Finally, to support the cosmeceutical translation of this formulation, further studies are required to assess long-term safety, skin irritation potential, and in vivo efficacy under repeated application. These considerations outline the next steps toward validating Porphyra-derived compounds as safe, sustainable antioxidants for dermocosmetic use.

3.4. Anti-Elastase Activity

The anti-elastase activity of mycosporine-like amino acids (MAAs) in Table 6 is consistent with recent research, which highlights their potential as natural inhibitors of elastase and anti-aging agents. The inhibitory activity against pancreatic elastase showed statistically significant differences among the three analyzed samples, with the MAA-enriched fraction (FM) demonstrating stronger anti-elastase activity (IC50 = 6.320 ± 1.119 mg/mL) than the crude extract (ME) (IC50 = 13.270 ± 2.217 mg/mL), though both were less potent than the positive control, EGCG (IC50 = 0.083 ± 0.021 mg/mL). This pattern aligns with literature, which confirms that MAAs possess moderate but significant elastase inhibitory activity, and that enrichment or purification enhances their potency [43,44].
Recent studies have documented that MAAs from marine algae and cyanobacteria inhibit elastase, collagenase, and hyaluronidase, contributing to their anti-photoaging and skin-protective properties. For example, MAAs extracted from red algae have demonstrated anti-aging effects in vitro, including elastase inhibition, which supports their use in cosmeceutical formulations [43]. Furthermore, the anti-elastase activity of MAAs is influenced by their structural features, particularly the presence of hydroxyl groups, which facilitate interactions with the enzyme’s active site. This mechanistic insight matches the explanation regarding hydrogen bonding and conformational changes leading to enzyme inhibition [45,46].
While most studies focus on the broad anti-aging and antioxidant effects of MAAs, the specific inhibition of elastase by MAA-enriched fractions is repeatedly cited as a key mechanism for their anti-wrinkle and skin-firming benefits. Our study confirms that MAA-enriched fractions have significantly improved anti-elastase activity compared to crude extracts, though they remain less potent than synthetic inhibitors like EGCG. These findings reinforce the potential of MAAs as natural anti-aging agents in cosmeceutical applications, with their efficacy closely tied to enrichment and structural features.

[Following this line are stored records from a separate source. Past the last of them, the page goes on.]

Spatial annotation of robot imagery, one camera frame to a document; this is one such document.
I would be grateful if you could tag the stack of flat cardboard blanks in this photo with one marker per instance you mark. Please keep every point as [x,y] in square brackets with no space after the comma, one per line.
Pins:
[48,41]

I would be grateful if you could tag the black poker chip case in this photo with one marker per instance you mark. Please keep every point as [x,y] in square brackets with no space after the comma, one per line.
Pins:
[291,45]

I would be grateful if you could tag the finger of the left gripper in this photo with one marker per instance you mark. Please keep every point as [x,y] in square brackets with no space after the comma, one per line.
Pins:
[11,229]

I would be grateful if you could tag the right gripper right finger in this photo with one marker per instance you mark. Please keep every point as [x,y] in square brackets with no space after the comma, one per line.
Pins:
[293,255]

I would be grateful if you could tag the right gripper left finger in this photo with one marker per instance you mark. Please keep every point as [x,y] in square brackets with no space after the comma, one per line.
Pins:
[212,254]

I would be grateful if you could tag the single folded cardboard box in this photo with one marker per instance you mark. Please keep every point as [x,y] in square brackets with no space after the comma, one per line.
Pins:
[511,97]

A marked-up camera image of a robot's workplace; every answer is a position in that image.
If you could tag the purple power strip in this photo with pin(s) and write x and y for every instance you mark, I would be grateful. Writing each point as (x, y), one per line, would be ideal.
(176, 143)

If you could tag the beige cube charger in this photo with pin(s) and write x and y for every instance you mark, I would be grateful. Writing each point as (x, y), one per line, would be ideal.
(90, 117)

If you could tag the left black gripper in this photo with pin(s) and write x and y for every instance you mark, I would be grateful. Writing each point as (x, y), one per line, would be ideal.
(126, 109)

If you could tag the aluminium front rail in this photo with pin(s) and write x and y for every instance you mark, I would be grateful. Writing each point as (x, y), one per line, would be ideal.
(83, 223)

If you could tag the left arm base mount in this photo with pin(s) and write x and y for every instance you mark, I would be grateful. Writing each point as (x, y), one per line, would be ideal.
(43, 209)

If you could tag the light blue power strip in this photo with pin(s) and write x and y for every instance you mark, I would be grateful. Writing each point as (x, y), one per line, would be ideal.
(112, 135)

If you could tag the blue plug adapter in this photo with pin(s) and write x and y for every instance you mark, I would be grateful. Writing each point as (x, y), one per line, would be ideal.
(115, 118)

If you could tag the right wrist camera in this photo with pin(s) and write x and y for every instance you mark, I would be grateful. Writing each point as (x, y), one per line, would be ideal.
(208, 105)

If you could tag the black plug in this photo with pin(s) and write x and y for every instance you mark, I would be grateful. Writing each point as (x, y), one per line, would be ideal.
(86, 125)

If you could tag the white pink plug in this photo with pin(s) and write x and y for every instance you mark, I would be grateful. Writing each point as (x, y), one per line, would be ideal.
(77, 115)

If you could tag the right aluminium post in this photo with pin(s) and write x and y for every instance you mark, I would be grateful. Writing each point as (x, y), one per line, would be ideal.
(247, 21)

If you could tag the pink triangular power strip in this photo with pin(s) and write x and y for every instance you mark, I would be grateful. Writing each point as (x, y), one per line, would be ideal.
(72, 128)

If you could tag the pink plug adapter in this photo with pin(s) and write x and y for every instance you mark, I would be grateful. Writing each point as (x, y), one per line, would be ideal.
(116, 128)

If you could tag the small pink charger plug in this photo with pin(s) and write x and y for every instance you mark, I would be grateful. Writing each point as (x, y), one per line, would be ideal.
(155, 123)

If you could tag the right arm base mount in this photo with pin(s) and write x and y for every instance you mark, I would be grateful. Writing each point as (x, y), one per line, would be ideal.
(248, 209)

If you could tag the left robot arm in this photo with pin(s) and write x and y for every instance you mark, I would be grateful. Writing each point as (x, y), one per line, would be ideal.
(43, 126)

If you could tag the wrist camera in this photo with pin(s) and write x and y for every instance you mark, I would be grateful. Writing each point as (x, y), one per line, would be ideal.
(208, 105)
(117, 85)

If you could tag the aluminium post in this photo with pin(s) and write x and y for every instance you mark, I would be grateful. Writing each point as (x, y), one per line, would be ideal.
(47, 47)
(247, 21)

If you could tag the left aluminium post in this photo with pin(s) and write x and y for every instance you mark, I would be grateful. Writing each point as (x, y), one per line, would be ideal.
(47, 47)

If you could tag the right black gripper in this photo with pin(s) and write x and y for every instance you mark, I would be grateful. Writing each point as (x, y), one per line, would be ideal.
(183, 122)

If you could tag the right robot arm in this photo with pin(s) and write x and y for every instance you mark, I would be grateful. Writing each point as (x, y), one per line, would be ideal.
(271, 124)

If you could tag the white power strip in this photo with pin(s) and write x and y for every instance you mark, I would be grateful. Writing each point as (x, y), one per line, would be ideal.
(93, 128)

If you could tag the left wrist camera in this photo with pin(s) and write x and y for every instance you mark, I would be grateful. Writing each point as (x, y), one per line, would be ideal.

3.5. Nanoemulsion Stability and Droplet Size

Formulations with a 7:3 Span 80/Tween 80 ratio remained visually stable for up to four months, while higher Span 80 ratios (9:1, 8:2) showed early turbidity and instability. Dynamic Light Scattering (DLS) revealed that both NE and NE-MYC (7:3) had mean droplet sizes around 400 nm and low polydispersity indices (PDI < 0.2), indicating narrow, homogeneous size distributions and robust physical stability. The incorporation of MAAs did not compromise stability and may have slightly reduced droplet size, suggesting enhanced interfacial organization (Figure 4).
These findings are consistent with the literature, which demonstrates that nanoemulsions with droplet sizes in the 20–500 nm range and low PDI exhibit high kinetic stability, resisting phase separation and aggregation for extended periods [47]. The stability of nanoemulsions is highly sensitive to surfactant ratios, droplet size, and the presence of amphiphilic or hydrogen-bonding additives such as MAAs, which can improve interfacial properties and stability [48]. Research also shows that optimal surfactant ratios are critical for preventing coalescence and maintaining clarity, with instability (turbidity, phase separation) arising when ratios are suboptimal. Furthermore, the use of functional bioactives like MAAs can enhance nanoemulsion stability by reinforcing the interfacial layer and reducing droplet size, as observed in this research (Table 7, Figure 5).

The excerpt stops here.